Work instruction
Using the data below, count the lines where "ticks" appears, and answer with the number alone.

Information supplied

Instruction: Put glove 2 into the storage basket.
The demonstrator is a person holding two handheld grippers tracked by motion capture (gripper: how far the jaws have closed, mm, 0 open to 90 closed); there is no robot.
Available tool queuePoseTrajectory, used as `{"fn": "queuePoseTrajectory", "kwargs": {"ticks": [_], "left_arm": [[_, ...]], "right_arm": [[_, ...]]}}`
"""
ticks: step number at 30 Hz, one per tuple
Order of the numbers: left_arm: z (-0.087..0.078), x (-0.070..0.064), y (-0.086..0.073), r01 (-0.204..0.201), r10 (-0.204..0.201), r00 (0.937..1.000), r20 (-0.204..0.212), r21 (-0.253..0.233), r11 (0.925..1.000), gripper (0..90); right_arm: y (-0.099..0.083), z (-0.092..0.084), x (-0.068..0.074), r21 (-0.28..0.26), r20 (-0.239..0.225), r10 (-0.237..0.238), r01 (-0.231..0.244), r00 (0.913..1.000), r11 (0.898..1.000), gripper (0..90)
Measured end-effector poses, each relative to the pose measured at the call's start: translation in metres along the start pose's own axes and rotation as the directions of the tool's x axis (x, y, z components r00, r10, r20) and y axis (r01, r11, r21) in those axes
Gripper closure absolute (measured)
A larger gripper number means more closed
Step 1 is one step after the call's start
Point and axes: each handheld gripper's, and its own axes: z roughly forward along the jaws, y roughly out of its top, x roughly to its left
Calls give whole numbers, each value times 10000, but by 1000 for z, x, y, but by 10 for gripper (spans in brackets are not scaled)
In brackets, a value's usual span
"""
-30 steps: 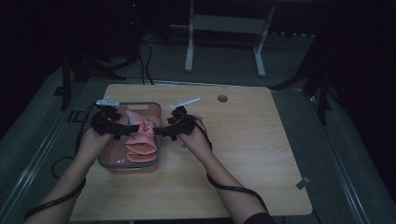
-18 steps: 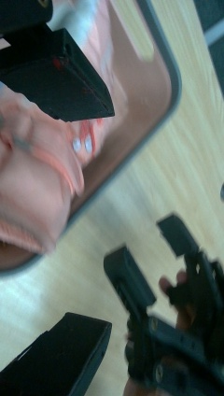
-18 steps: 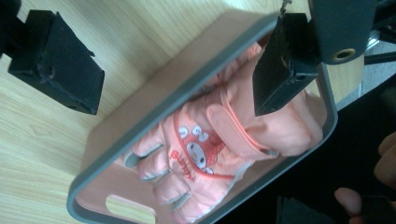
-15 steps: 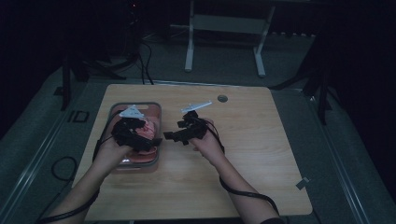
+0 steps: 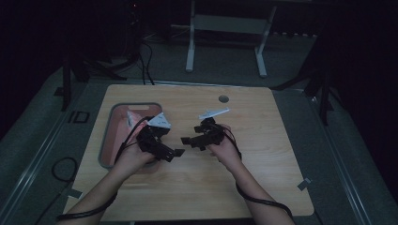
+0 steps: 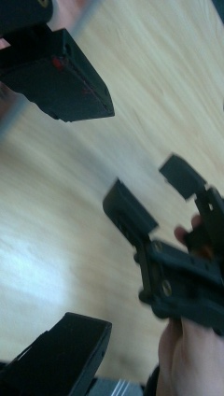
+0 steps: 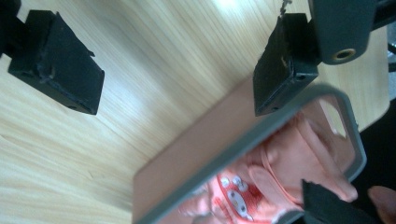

Expected output
2